On the other side of the coin (that is marketing), Kotler suggests that marketing is about human activity, directed at satisfying needs and wants through exchange processes.

 

The starting point for the discipline of marketing lies in human needs and wants. Mankind needs food, air, water, clothing and shelter to survive.

Beyond this, people have strong desires for recreation, education, and other services. The existence of human needs and wants gives rise to the concept of products.

 

A product is something that is viewed as capable of satisfying a want.

From the aforementioned account, one can see something of the breadth of Kotler's view of marketing and product as they are grounded in the psychological concepts of human needs and wants.

 

The function of marketing, then, is to deliver “satisfaction”, a psychological state that offsets “felt deprivation” and “discomfort”, not necessarily an activity that works for monetary gain (e.g. interests or a good return on investments) nor even more broadly, a form of economic consumption in the exchange process.

Such human needs and wants take one well beyond economic exchange, whether expressed in monetary terms or not; they also have infinite extension.

 

In following this logic, Kotler had no difficulty in extending marketing thinking and methods to all sectors of human activity.

For instance, voters have wants (e.g. that the government maintains law and order) and needs (e.g. personal security); therefore, politicians, government officials, police officers, and the like are all engaged in marketing activities as they try to satisfy such needs and wants.

By the same extension, religious leaders (e.g. ministers, priests, Imams, etc.) really are engaged in marketing when they build places of worship, give homilies or sermons, and provide religious advice and consultation, because all these activities are designed to satisfy needs and wants.

Key functions

After explaining PR and marketing concepts as stated above, it will also be important for us to look at them holistically.

 

PR covers a broad range of relationships and goals with many publics — employees, investors, neighbours, special-interest groups, governments, among others. Effective PR contributes to the marketing effort by maintaining a hospitable social and political environment.

Likewise, successful marketing and satisfied customers make good relations with others easier to build and maintain.

 

 Marketing, as it were, focuses on exchange relationships with customers that lead to quid pro quo transactions, meeting customer demands and achieving organisational economic objectives.
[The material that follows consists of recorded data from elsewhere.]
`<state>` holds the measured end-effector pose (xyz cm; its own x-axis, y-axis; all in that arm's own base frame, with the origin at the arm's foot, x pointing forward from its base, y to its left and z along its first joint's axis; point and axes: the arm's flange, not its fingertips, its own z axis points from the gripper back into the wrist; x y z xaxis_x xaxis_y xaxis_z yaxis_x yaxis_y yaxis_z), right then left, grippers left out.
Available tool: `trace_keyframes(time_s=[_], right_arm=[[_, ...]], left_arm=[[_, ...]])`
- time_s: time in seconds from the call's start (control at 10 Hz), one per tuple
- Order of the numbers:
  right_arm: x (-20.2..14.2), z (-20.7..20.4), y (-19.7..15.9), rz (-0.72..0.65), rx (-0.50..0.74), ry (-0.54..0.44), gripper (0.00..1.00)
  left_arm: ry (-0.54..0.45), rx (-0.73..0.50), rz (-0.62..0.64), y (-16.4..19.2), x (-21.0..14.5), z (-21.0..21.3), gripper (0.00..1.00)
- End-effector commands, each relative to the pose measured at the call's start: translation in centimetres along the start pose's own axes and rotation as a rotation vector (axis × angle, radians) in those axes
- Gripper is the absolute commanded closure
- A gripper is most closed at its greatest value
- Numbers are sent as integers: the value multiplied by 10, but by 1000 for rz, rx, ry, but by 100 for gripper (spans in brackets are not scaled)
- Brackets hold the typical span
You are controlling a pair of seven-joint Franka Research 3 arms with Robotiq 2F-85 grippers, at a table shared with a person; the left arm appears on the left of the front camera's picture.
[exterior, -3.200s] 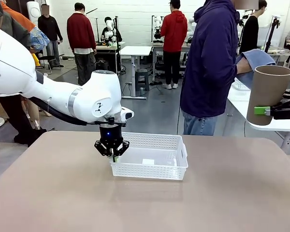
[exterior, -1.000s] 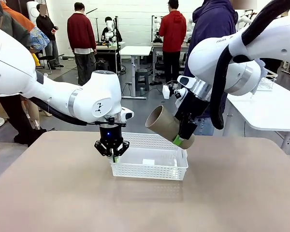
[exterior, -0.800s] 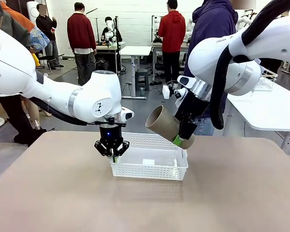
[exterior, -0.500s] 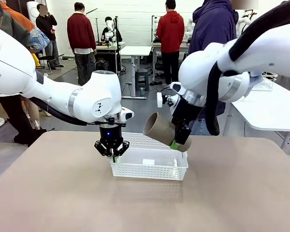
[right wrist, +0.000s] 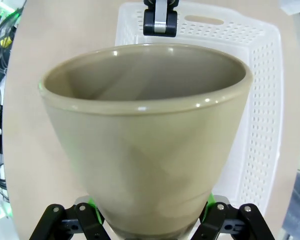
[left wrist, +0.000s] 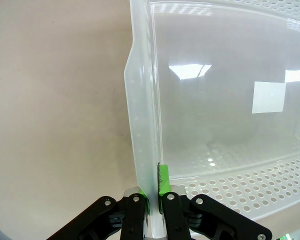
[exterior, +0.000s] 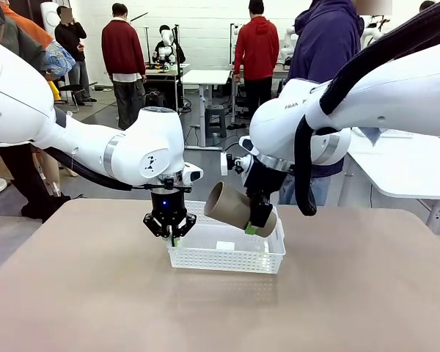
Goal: Clean and organize the cups into the basket.
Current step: Pick up the Organizing basket and move it to the center of the table, then pick up the Reusable plastic cup from the right side of the table and place it inside the Organizing basket.
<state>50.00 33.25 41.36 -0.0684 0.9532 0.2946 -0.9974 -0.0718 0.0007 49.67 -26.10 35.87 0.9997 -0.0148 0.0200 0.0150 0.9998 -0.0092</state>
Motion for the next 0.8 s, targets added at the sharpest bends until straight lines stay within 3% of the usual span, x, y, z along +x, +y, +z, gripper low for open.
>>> trace_keyframes(time_s=[0.0,0.7], right_arm=[[6,-15,-9,-38,17,52,19],[-12,-62,-13,-76,117,93,19]], left_arm=[[-2,1,-4,0,0,1,100],[-2,1,-4,0,0,1,100]])
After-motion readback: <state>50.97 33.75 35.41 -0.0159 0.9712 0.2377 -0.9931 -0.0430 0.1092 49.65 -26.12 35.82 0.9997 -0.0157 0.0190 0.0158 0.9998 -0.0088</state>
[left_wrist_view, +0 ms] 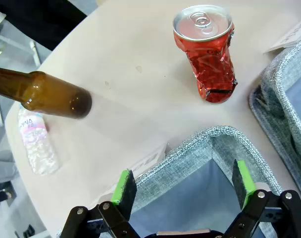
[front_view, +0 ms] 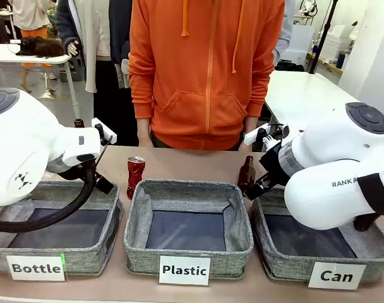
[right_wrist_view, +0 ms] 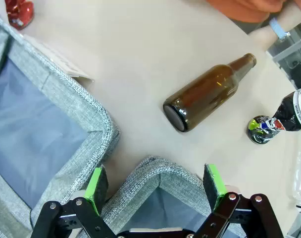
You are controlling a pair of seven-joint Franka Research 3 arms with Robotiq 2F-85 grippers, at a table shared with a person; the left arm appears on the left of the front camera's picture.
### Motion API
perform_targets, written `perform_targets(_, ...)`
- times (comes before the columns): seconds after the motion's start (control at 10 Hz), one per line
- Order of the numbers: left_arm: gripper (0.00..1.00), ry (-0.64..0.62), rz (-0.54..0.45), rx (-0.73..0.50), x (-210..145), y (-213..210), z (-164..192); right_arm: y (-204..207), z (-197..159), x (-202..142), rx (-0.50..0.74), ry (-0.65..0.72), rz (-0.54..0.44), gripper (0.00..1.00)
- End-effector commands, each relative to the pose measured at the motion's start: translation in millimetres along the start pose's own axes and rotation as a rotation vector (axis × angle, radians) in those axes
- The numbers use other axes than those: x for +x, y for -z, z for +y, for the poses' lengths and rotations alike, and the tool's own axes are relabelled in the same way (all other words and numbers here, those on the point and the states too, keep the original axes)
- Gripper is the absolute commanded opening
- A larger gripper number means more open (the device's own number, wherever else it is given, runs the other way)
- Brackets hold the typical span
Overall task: Sort the can waste into the basket.
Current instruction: Pick up the can waste from the table and place it in the right Fabric basket.
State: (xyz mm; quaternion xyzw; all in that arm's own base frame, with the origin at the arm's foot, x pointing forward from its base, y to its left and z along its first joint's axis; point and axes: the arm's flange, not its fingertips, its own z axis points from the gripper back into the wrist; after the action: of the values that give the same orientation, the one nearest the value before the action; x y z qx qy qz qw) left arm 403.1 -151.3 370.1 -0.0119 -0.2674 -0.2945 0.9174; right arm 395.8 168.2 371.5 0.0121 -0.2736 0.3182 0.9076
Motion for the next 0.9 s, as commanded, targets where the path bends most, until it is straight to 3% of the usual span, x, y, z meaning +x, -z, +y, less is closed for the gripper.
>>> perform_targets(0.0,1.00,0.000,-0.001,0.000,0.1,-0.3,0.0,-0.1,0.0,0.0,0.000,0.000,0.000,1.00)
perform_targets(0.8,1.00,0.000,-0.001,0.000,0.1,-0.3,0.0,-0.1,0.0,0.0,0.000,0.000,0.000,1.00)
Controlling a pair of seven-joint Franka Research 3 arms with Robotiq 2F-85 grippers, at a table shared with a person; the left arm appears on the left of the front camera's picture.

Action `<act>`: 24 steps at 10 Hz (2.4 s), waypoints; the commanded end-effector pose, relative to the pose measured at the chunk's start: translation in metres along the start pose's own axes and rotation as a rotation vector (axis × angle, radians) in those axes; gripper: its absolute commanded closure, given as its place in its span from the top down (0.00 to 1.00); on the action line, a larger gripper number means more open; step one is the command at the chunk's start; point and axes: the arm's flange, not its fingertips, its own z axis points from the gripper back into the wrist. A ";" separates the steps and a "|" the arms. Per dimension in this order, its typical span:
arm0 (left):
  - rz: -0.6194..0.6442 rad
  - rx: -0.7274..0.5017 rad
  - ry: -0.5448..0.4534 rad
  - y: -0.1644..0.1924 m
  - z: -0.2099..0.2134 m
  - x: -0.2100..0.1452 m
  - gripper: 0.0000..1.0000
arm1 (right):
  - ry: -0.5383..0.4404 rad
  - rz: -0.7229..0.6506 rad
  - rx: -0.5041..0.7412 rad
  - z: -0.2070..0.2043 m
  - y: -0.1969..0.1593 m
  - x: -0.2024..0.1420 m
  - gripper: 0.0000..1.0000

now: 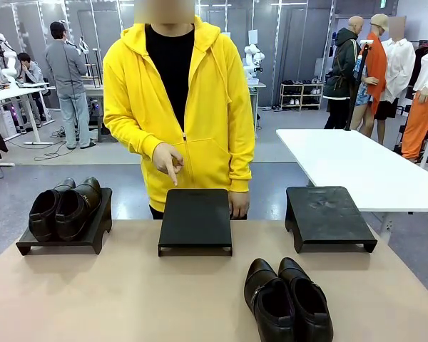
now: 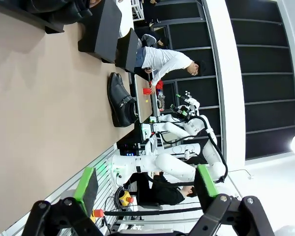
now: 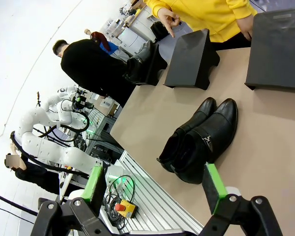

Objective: Place the shoes on the stand as instructed by the person.
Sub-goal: Pick up another pair of Shoes and place it on the Shoes Stand indicated by the person.

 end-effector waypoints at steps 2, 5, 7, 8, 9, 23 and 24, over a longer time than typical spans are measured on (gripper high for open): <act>-0.017 0.001 0.006 -0.003 -0.002 -0.005 1.00 | -0.010 0.020 0.008 0.001 0.001 0.001 1.00; -0.017 0.001 0.006 -0.003 -0.002 -0.005 1.00 | 0.000 0.000 0.000 0.000 0.000 0.000 1.00; -0.017 0.001 0.006 -0.003 -0.002 -0.005 1.00 | 0.188 0.035 -0.100 -0.039 0.047 0.017 1.00; -0.017 0.001 0.006 -0.003 -0.002 -0.005 1.00 | 0.250 0.048 -0.128 -0.063 0.072 0.026 1.00; -0.017 0.001 0.006 -0.003 -0.002 -0.005 1.00 | 0.328 0.051 -0.190 -0.092 0.095 0.036 1.00; -0.017 0.001 0.006 -0.003 -0.002 -0.005 1.00 | 0.632 0.040 -0.883 -0.356 0.123 -0.037 1.00; -0.017 0.001 0.006 -0.003 -0.002 -0.005 1.00 | 0.625 0.032 -0.920 -0.364 0.109 -0.044 1.00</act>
According to Friend, working in support of marketing, PR has a primary function to promote. It also has to protect and project.

 

This requires PR thinking across the full spectrum of an organisation's operations, or a series of irreconcilable differences and conflicts will invariably arise.

What we, therefore, need to appreciate is the fact that PR and marketing are both essential functions for a modern organisation.

 

Marketing managers identify markets for the products and services of the organisation and then supervise marketing communication programmes to create and sustain demand for the products and services.

 

 PR managers, in contrast, supervise programmes for communication with publics — groups of people who organise themselves when an organisation affects them or they affect it.

PR and marketing serve different functions, and PR cannot be excellent if it is subjugated to the marketing function.

 

When an organisation makes PR a marketing function, practitioners are reduced to the technician role, and the organisation loses a valuable mechanism for managing its interdependence with its strategic publics.

To achieve organisational goals, every organisation must attend to their PR and marketing functions according to their genuine definitions.

 

This is because each and every one of them contributes its quota by building and maintaining the different relationships essential for the organisation's survival and growth.